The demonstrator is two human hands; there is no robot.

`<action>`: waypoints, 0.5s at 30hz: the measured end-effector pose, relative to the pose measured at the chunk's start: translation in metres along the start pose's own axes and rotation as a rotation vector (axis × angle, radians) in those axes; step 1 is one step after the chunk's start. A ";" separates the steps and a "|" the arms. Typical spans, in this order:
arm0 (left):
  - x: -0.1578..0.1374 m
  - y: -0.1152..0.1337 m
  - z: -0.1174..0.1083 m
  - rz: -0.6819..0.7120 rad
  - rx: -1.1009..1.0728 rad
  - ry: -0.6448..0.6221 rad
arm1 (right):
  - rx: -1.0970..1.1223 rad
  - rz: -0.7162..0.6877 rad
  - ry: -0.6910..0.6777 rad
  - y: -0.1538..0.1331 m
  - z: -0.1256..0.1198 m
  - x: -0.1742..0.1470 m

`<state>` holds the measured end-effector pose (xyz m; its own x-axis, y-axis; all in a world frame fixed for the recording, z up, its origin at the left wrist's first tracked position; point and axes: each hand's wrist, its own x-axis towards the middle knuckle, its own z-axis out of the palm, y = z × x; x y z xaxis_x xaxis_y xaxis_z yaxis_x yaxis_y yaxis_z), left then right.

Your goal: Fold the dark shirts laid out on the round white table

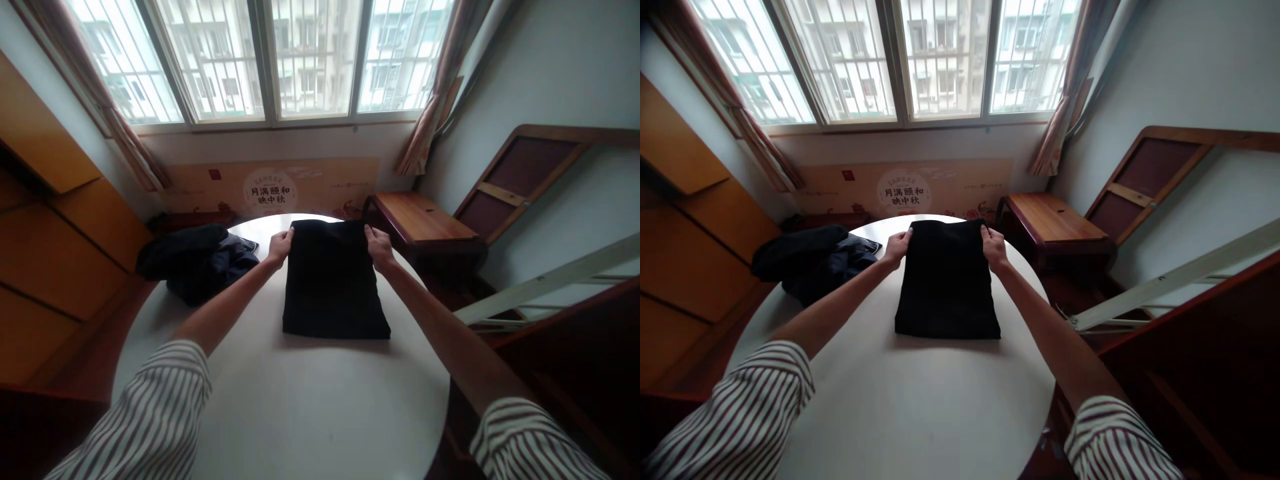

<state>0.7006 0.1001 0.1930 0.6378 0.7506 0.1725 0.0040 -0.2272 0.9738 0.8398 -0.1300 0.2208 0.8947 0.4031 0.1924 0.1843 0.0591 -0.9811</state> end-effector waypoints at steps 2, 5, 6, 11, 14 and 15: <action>0.019 -0.015 0.010 -0.023 0.045 0.025 | -0.114 0.059 0.026 0.017 0.008 0.020; 0.034 -0.031 0.018 -0.020 0.062 0.014 | -0.206 0.094 0.031 0.036 0.013 0.036; 0.037 -0.033 0.019 -0.010 0.066 0.012 | -0.232 0.086 0.029 0.040 0.013 0.039; 0.052 -0.033 0.020 0.044 0.089 0.010 | -0.387 -0.051 -0.022 0.039 0.013 0.047; 0.058 -0.033 0.024 0.050 0.146 0.029 | -0.502 -0.150 -0.091 0.033 0.012 0.047; 0.059 -0.034 0.026 0.049 0.174 0.042 | -0.543 -0.186 -0.119 0.031 0.012 0.046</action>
<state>0.7578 0.1361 0.1667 0.6078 0.7603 0.2291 0.1093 -0.3658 0.9242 0.8823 -0.0990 0.1994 0.7811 0.5326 0.3258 0.5441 -0.3249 -0.7735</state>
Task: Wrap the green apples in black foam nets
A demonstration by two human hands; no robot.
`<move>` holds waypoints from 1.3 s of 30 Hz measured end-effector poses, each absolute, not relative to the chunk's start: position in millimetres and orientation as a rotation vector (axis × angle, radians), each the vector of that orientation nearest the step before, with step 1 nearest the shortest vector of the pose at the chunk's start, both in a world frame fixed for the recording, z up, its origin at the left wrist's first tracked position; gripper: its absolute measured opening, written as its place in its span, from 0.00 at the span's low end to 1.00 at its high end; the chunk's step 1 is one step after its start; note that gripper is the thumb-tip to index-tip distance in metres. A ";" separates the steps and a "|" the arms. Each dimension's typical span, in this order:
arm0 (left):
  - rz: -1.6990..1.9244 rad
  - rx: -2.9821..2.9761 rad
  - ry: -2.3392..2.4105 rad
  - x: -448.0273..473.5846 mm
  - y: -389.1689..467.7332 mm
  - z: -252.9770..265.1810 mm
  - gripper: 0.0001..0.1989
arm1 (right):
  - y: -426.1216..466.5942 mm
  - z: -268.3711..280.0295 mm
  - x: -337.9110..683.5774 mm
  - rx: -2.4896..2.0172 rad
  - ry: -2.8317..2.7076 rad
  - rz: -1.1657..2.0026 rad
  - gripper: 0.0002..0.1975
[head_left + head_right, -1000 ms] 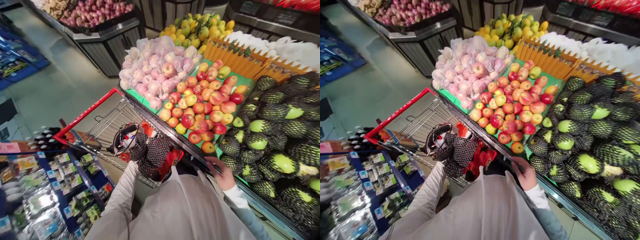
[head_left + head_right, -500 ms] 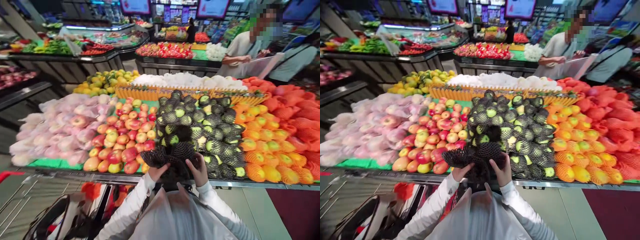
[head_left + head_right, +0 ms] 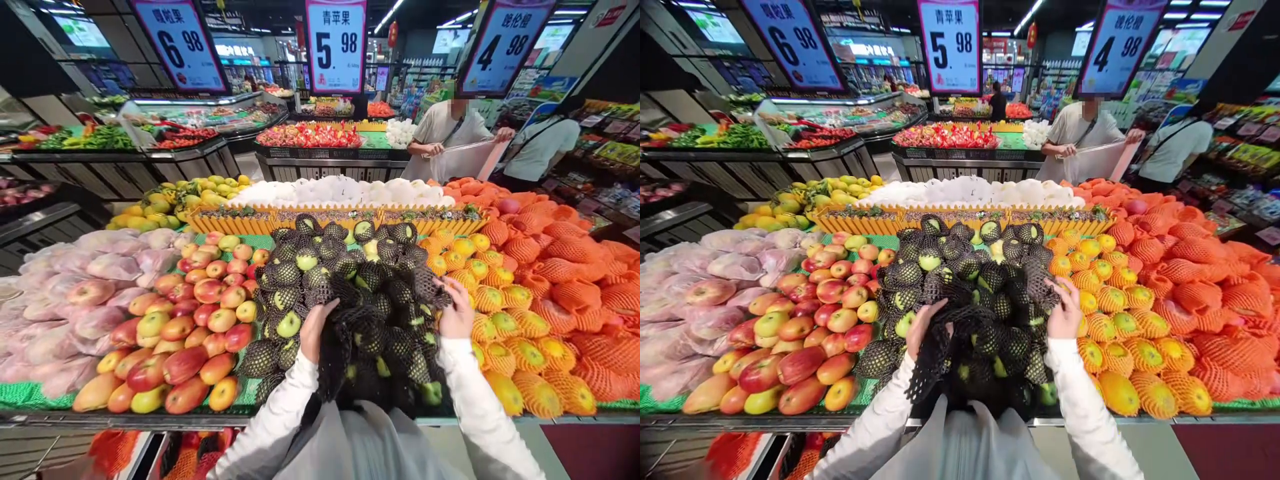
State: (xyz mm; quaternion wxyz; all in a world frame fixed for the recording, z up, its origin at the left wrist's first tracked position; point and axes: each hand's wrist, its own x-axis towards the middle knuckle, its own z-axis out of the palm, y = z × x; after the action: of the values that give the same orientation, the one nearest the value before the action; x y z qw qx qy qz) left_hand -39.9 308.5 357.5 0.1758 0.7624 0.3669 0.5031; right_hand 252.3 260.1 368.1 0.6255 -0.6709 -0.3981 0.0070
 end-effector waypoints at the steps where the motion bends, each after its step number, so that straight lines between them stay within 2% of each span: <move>1: 1.499 2.184 1.063 -37.2 316.4 356.1 0.21 | 279.2 373.9 269.1 -1.625 -0.993 -0.010 0.18; 4: 1.409 2.338 1.170 -23.9 343.0 352.4 0.24 | 350.8 388.4 301.4 -1.879 -1.181 0.051 0.26; 8: 0.550 2.556 1.281 2.0 373.0 345.4 0.31 | 455.6 388.4 295.8 -2.085 -1.420 0.122 0.23; 11: 0.280 2.532 1.376 13.0 381.5 339.3 0.31 | 511.8 368.2 271.5 -2.256 -1.575 0.123 0.26; 18: 0.366 2.479 1.363 8.0 376.0 332.1 0.30 | 559.6 313.4 242.9 -2.571 -1.760 0.028 0.33; 26: 0.384 2.481 1.360 8.7 376.0 331.2 0.31 | 575.0 296.9 242.4 -2.789 -1.709 -0.086 0.32; 32: 0.448 2.495 1.310 5.4 374.5 329.2 0.30 | 569.1 301.0 248.2 -2.661 -1.710 -0.154 0.38; 39: 0.476 2.505 1.311 5.3 373.5 328.7 0.29 | 546.0 309.1 271.0 -2.387 -1.779 -0.163 0.37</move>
State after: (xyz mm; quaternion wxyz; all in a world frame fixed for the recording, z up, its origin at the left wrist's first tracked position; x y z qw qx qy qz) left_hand 5.3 373.5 328.7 0.1367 0.8655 0.4529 0.1646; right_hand 271.0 546.0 309.1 0.0802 -0.7981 -0.5947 -0.0545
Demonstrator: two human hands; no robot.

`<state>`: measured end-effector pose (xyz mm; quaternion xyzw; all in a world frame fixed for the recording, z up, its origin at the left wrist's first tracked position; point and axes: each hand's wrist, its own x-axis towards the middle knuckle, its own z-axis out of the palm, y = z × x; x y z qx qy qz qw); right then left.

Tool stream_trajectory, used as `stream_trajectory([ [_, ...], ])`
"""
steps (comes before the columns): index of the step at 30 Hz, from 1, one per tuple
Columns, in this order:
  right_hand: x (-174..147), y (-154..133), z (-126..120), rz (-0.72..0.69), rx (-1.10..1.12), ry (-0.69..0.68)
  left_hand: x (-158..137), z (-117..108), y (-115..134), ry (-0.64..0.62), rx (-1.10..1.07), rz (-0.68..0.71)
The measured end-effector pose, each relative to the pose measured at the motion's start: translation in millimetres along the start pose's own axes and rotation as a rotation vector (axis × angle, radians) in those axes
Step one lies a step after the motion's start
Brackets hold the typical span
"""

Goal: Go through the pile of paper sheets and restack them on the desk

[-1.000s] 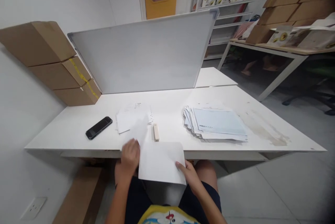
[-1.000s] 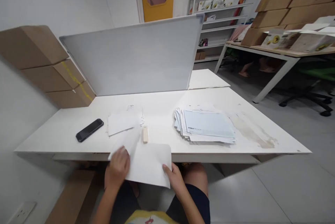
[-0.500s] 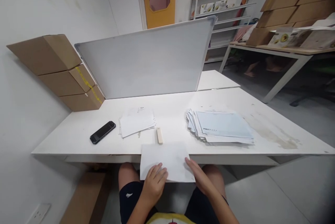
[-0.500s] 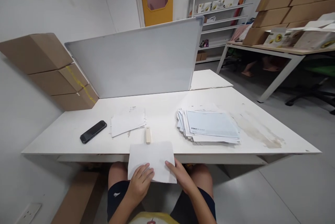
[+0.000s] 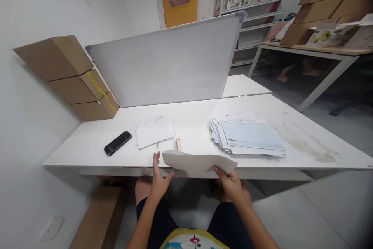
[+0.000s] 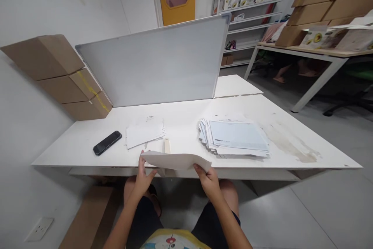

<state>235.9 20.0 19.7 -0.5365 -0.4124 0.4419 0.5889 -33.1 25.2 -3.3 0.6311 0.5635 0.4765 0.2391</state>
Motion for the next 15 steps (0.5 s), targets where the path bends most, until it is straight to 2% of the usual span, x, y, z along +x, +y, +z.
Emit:
stream_trajectory([
  [3,9.3,-10.2,10.7,-0.036,0.018,0.029,19.3,5.8,0.4,-0.103,-0.157,-0.088],
  [7,18.3,10.2,22.0,0.007,0.093,0.072,24.1,19.9,-0.2,-0.077,-0.163,-0.156],
  [10,24.2,26.4,24.8,-0.005,0.169,0.085,21.4,25.4,1.3,-0.089,-0.14,-0.15],
  [15,35.7,32.2,22.4,-0.014,0.181,0.088,21.2,25.5,2.8,-0.097,-0.146,-0.127],
])
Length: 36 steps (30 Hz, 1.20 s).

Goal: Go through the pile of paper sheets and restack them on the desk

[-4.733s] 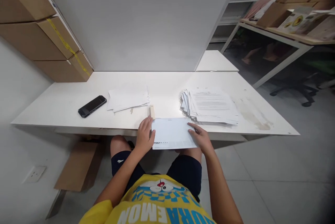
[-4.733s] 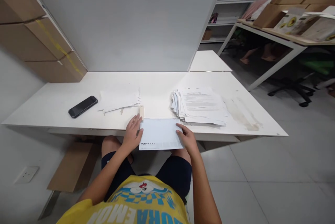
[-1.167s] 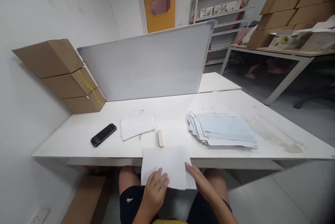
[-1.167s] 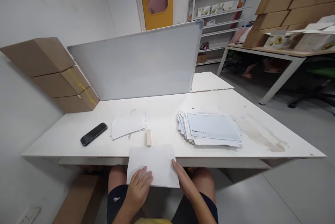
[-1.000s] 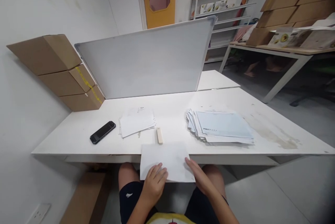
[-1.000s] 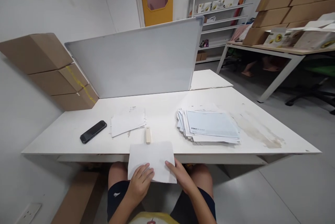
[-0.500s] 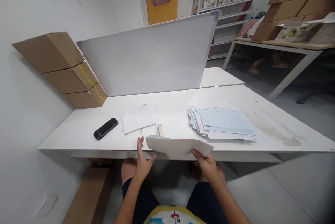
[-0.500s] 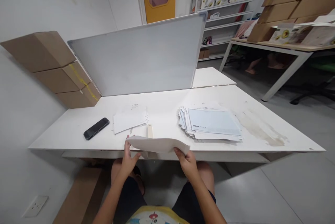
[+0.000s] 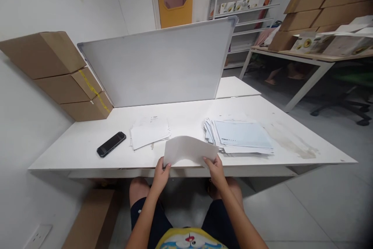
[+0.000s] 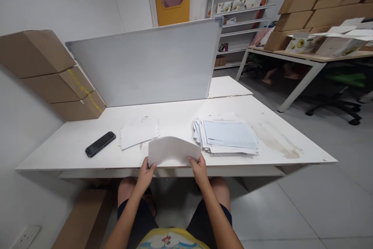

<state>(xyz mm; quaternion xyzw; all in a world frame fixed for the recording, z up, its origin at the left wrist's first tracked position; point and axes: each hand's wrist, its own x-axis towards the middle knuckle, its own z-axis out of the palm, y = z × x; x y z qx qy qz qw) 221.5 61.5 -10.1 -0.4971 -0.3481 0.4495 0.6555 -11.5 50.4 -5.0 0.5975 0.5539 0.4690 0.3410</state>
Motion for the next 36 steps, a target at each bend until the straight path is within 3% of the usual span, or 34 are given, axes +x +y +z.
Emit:
stream_trajectory([
  [10,8.4,12.2,-14.9,-0.027,-0.127,-0.067,2.7,3.1,11.1,0.021,-0.072,-0.075],
  [16,-29.7,7.7,-38.8,0.104,-0.202,-0.251,-44.9,4.5,-6.1,0.203,-0.19,-0.166],
  [22,-51.8,9.9,-46.8,0.306,-0.203,-0.335,-78.0,21.3,-25.8,0.2,-0.337,-0.374],
  [29,-33.9,13.0,-68.3,0.51,-0.188,-0.366,-56.6,20.2,-13.7,0.214,-0.334,-0.393],
  [36,-18.5,-2.5,-74.2,0.401,-0.235,-0.288,-37.5,22.3,-5.1,0.127,-0.388,-0.393],
])
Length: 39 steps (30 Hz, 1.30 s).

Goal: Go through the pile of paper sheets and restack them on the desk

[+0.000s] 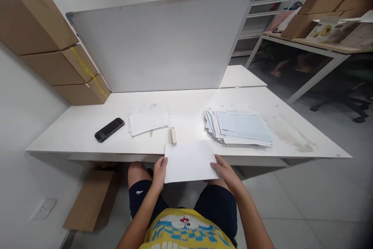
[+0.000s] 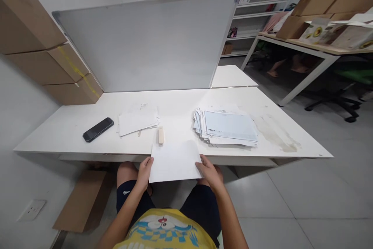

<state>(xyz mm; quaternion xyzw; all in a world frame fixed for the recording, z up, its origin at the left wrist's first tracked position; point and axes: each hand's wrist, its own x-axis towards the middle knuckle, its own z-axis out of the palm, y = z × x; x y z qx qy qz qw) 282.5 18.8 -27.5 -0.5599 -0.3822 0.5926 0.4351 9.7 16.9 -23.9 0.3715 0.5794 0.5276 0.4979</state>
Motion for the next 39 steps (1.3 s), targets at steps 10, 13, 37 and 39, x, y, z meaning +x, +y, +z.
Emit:
stream_trajectory([
  [10,-21.4,-64.6,69.8,-0.648,-1.022,0.379,4.0,22.9,-3.7,0.02,-0.023,-0.019],
  [13,-15.6,-79.4,108.3,-0.822,-1.22,0.327,7.1,28.7,-5.5,0.027,-0.051,-0.044],
  [37,35.8,-41.5,137.7,-0.873,-1.211,0.04,9.1,44.4,-16.2,0.052,-0.325,-0.152],
  [39,38.3,-42.3,139.9,-0.853,-1.207,0.047,8.8,45.8,-12.0,0.069,-0.334,-0.16],
])
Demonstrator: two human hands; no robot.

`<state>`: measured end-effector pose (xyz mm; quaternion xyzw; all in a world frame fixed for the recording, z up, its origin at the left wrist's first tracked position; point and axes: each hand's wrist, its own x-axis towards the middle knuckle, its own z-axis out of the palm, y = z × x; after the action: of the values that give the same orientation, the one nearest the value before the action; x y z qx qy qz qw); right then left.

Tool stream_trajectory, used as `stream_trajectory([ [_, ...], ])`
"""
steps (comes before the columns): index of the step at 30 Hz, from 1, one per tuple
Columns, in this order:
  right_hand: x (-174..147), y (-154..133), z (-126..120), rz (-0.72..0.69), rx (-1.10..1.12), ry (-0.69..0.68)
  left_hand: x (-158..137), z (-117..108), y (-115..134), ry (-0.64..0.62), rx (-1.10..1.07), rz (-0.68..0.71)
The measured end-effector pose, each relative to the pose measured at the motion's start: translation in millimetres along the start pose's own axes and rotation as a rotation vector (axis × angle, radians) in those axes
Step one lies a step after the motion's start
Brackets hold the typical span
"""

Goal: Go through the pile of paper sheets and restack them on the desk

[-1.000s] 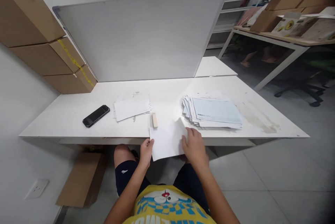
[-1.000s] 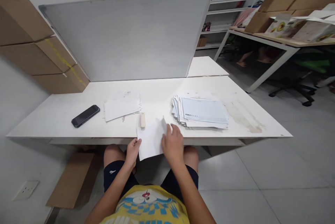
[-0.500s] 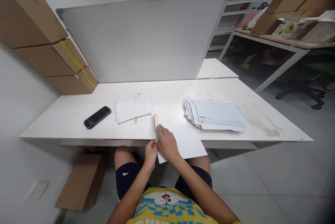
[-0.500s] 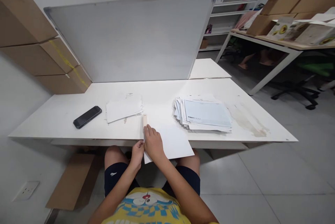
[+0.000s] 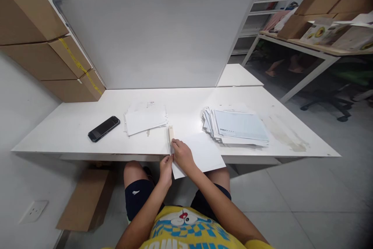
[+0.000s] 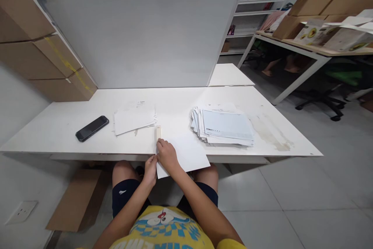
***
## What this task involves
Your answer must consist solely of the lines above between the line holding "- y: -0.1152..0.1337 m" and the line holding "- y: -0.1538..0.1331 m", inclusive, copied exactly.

## Finished task
  - y: -0.1152..0.1337 m
  - z: -0.1174..0.1083 m
  - rz: -0.6819..0.7120 rad
  - rx: -1.1009..1.0728 rad
  - ry: -0.6448..0.6221 rad
arm1 (right):
  - rx: -1.0970..1.1223 rad
  - rz: -0.7162..0.6877 rad
  - ry: -0.6910..0.6777 rad
  - y: -0.1538..0.1331 m

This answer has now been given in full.